▸ What the exercise asks
Wherever the word "segment" shows up in the data, report the line it sits in.

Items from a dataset

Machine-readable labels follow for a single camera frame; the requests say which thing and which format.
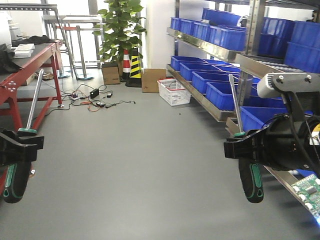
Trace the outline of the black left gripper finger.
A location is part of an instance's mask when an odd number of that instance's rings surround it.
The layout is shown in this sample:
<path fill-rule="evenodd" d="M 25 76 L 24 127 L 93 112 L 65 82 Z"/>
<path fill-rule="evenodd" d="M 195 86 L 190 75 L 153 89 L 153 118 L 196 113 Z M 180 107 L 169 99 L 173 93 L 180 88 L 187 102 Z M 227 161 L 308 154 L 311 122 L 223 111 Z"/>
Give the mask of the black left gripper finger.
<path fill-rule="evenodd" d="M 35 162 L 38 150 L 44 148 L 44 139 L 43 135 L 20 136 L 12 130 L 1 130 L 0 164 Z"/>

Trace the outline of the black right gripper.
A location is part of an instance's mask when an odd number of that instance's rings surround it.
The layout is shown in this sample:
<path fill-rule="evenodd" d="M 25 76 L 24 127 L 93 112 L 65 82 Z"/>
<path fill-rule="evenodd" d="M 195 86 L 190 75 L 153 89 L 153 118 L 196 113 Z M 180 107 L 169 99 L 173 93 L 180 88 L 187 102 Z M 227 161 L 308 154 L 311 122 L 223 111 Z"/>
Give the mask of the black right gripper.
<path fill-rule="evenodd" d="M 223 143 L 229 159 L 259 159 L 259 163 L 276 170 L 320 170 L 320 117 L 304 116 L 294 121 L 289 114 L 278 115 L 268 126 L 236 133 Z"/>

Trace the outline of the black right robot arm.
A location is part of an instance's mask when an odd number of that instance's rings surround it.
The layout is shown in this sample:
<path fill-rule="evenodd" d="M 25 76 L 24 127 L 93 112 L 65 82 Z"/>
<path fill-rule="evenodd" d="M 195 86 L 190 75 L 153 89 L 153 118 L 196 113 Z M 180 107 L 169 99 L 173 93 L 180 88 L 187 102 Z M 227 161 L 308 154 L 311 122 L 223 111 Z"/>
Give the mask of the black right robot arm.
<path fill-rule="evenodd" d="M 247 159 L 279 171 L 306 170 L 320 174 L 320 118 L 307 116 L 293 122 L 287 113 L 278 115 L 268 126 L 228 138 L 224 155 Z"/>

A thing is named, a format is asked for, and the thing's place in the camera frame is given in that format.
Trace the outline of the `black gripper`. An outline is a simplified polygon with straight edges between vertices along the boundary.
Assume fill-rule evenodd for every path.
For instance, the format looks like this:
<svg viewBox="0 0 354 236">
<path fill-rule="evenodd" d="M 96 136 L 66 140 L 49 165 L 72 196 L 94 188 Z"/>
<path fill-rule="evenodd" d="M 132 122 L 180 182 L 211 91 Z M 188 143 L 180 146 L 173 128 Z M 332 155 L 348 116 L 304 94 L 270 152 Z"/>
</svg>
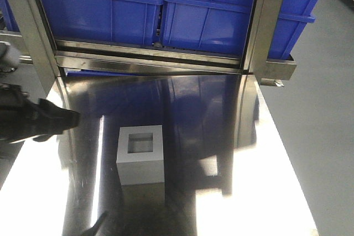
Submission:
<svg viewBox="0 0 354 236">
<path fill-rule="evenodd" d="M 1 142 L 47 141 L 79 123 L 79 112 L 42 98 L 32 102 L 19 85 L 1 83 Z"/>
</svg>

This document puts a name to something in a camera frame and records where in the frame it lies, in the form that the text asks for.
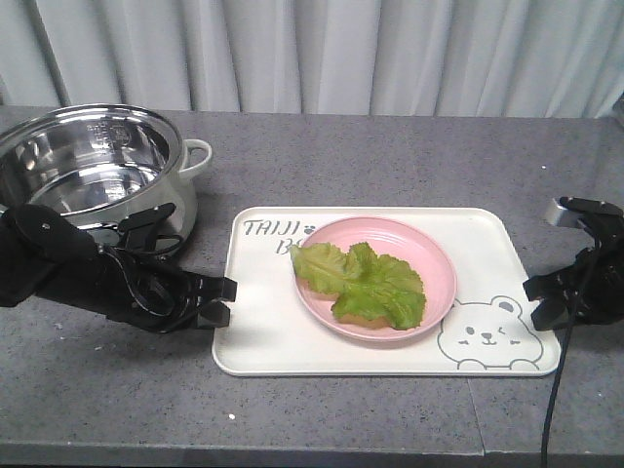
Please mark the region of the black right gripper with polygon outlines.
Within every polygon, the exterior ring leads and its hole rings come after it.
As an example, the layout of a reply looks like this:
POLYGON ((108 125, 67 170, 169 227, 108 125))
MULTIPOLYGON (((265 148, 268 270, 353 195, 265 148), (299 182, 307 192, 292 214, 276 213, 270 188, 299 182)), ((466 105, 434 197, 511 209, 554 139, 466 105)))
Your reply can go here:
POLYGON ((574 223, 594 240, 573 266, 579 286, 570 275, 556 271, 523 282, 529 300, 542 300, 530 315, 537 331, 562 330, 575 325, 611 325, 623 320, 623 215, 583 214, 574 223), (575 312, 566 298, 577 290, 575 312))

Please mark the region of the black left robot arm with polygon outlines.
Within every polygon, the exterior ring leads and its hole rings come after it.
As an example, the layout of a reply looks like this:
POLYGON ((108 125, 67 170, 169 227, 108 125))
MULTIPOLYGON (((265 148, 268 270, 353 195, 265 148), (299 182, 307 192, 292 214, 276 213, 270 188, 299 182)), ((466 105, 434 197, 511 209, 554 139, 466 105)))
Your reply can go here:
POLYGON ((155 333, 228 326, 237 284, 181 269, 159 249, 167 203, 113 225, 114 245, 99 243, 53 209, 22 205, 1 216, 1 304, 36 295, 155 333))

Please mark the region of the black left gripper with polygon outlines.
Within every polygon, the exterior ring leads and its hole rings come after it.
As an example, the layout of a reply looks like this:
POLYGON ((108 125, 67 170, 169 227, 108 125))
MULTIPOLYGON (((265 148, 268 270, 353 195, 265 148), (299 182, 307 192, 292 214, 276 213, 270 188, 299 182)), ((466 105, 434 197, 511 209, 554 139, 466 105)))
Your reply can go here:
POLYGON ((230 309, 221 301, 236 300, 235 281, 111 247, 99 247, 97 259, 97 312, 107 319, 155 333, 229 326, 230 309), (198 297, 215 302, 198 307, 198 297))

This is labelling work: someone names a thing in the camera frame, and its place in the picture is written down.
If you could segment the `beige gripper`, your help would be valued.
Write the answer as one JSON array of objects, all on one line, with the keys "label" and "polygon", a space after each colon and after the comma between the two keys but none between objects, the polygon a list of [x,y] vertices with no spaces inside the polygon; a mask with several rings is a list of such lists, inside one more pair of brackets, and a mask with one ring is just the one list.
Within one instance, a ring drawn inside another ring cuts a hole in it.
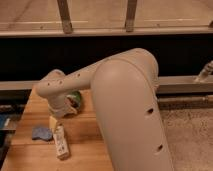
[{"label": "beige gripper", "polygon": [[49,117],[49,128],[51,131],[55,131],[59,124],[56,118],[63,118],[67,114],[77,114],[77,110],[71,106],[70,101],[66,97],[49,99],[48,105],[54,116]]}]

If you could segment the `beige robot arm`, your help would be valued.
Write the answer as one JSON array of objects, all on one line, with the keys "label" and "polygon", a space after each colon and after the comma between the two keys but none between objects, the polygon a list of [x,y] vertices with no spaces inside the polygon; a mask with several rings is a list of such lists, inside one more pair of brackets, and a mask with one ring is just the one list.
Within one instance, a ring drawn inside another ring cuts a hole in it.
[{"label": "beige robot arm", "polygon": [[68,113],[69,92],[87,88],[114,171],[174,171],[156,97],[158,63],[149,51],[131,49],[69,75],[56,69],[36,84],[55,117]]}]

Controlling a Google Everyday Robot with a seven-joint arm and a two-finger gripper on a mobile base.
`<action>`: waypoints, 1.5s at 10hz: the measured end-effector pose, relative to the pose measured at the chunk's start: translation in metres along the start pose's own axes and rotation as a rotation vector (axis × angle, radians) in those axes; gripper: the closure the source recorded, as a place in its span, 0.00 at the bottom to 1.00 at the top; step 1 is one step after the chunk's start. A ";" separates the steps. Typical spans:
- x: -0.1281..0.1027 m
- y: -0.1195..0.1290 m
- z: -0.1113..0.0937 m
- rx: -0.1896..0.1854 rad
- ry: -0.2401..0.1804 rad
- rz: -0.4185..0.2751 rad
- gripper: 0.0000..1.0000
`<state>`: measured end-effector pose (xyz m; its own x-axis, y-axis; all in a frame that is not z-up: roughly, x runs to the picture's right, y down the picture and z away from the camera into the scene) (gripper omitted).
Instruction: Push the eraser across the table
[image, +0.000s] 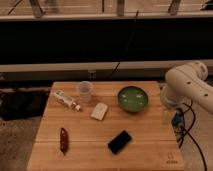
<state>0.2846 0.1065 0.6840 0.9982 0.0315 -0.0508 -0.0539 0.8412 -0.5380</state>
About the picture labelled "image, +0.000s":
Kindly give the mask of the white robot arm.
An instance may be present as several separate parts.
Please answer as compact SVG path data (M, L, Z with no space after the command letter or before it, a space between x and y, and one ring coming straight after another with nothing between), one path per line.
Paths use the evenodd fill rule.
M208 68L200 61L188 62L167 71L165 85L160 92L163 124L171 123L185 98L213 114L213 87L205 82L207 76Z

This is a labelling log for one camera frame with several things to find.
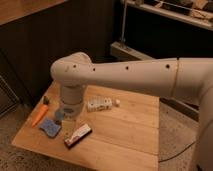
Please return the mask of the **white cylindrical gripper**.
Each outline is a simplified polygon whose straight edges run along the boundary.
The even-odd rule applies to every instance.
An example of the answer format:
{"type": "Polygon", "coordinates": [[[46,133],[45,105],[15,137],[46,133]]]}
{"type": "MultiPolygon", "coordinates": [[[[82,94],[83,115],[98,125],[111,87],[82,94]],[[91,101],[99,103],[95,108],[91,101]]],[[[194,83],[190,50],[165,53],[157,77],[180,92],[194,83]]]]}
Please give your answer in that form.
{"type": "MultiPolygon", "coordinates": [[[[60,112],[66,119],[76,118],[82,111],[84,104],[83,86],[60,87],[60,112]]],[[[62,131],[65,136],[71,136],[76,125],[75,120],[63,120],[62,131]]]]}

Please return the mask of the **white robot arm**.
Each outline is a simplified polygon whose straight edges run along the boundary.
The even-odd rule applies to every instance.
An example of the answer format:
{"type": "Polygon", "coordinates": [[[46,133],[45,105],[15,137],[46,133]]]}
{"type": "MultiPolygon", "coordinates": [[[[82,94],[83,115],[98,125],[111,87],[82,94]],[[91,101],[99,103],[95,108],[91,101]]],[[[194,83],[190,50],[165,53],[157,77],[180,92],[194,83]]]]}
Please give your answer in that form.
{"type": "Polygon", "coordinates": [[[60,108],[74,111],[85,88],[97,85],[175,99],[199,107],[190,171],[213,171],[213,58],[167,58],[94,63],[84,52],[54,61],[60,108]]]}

▸ Output below
If you could segment the `beige gripper`, your help would be valued.
If you could segment the `beige robot arm`, your help would be valued.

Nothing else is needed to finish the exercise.